Combining the panoramic and interactive cinematic experiences, Eavesdrop (2004/19), co-authored with David Pledger, utilizes a 1995 system Shaw invented for 360-degree projection, in which the viewer operates a swiveling projector to reveal seven different vignettes of characters in dialogue with one another—a journalist conducting an interview, a band playing, bickering couples, a paralyzed woman—that over the course of the nine-minute film are interwoven into a larger narrative that pushes into absurdist territory. A button on the projector allows one to interrupt the film to play a dream or memory of a character onscreen, revealing more of their backstory. Though scripted and looping, the film is constructed by the viewer anew each time.

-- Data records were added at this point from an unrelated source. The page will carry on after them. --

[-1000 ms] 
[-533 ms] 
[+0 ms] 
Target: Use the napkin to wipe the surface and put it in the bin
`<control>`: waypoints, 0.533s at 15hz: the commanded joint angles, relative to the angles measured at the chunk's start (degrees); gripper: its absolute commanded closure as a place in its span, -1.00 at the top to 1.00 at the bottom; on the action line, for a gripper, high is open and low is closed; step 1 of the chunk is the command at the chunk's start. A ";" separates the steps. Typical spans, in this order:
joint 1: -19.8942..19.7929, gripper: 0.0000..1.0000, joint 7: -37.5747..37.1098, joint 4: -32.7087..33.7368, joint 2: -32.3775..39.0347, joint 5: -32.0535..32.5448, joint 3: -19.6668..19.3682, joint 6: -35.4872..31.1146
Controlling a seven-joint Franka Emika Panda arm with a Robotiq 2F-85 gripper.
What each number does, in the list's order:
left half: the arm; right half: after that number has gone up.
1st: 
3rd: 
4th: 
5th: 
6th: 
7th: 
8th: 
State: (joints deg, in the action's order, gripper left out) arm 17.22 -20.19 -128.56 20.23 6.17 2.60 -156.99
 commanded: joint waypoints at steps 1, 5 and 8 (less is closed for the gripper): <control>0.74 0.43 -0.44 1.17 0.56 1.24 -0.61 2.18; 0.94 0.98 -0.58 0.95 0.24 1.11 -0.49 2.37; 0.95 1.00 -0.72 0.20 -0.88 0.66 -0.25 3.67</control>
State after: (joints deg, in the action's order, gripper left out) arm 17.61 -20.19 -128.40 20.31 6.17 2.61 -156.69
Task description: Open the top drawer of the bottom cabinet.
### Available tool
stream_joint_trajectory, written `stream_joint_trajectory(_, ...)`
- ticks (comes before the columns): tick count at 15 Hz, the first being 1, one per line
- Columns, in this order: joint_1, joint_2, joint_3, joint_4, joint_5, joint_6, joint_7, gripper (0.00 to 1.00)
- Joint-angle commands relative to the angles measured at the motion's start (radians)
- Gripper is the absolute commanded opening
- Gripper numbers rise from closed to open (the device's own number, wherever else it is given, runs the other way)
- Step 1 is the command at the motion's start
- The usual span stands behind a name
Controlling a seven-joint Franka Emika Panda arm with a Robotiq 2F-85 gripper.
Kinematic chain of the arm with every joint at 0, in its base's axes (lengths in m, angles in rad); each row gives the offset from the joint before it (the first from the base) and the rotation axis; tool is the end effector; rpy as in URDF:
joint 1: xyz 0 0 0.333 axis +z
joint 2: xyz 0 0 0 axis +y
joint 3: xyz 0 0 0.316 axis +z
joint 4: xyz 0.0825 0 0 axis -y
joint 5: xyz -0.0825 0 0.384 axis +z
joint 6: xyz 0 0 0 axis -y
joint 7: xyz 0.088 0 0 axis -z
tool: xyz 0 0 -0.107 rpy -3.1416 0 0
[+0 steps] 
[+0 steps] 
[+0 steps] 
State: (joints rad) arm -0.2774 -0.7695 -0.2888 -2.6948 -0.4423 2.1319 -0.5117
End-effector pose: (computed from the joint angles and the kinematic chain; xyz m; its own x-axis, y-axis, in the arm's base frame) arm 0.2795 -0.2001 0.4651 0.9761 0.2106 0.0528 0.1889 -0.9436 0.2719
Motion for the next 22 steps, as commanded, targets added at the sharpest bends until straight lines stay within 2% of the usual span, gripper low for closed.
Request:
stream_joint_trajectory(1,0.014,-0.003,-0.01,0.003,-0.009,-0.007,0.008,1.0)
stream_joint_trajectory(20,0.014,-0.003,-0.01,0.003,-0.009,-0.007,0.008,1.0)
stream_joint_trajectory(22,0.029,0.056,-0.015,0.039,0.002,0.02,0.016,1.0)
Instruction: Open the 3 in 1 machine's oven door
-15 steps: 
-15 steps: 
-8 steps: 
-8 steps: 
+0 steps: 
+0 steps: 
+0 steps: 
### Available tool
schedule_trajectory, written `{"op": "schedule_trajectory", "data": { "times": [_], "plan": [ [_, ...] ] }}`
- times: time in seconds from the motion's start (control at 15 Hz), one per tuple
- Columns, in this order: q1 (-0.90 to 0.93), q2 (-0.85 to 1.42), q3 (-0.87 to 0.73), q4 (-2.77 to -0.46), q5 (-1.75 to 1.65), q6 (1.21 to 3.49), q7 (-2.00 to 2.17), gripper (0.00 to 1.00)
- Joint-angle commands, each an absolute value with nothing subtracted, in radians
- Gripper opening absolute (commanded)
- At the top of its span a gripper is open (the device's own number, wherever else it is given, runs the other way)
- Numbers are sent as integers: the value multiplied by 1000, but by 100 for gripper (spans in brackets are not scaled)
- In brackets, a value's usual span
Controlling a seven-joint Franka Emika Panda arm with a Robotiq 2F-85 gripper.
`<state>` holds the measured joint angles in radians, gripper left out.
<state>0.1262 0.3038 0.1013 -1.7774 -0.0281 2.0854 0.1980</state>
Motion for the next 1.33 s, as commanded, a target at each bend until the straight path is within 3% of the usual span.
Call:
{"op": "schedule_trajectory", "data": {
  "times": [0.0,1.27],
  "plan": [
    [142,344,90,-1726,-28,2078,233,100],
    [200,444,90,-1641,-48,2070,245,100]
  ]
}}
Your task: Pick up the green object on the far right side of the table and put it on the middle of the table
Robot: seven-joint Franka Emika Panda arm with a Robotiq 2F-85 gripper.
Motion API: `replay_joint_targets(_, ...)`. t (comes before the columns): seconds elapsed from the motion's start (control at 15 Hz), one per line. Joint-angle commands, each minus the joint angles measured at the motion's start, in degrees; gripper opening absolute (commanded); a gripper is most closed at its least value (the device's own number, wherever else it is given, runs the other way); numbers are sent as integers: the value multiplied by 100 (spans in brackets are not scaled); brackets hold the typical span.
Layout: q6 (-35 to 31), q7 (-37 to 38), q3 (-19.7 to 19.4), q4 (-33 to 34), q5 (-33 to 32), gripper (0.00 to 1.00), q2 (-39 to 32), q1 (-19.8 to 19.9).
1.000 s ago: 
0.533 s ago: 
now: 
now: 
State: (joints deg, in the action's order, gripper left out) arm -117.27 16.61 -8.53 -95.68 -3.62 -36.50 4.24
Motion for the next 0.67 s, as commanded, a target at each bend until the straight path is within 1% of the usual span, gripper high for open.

Influenced by the phenomenology of Maurice Merleau-Ponty, Shaw utilizes technology to enhance forms of physical interactivity. Recombinatory Poetry Wheel (2018), for instance, created with Sarah Kenderdine, allows viewers to listen to the Singaporean poet Edwin Thumboo reciting his verses by using a dial on a pedestal to choose one of 27 miniature Thumboo figures from a clock-like arrangement on the wall. The Golden Calf (1994/2018) is a thoroughly engrossing AR sculpture that appears when holding up an iPad in front of an empty pedestal—it’s so convincingly rendered that you can even see your own reflection in the virtual object. While Golden Calf was advanced for its time (the original had a monitor attached to the pedestal by cables), perhaps the most fascinating of Shaw’s projects was his collaboration with Dirk Groeneveld, The Legible City (1989–91), in which viewers sit on an actual bicycle and pedal through virtual cityscapes in front of them. The buildings have been replaced with block letters that in later versions are perfectly to scale. So as you cycle through Midtown in New York City, for example, the buildings along a street or avenue spell out monologues by ex-mayor Ed Koch, architect Frank Lloyd Wright, a cab driver, or a tour guide—an exploration of an anecdotal geography. Like all of Shaw’s works, it is meant to be an unpredictable and embodied experience, a universe of possibilities created by the artist that is free for the viewer to explore and enjoy, on their own or with others.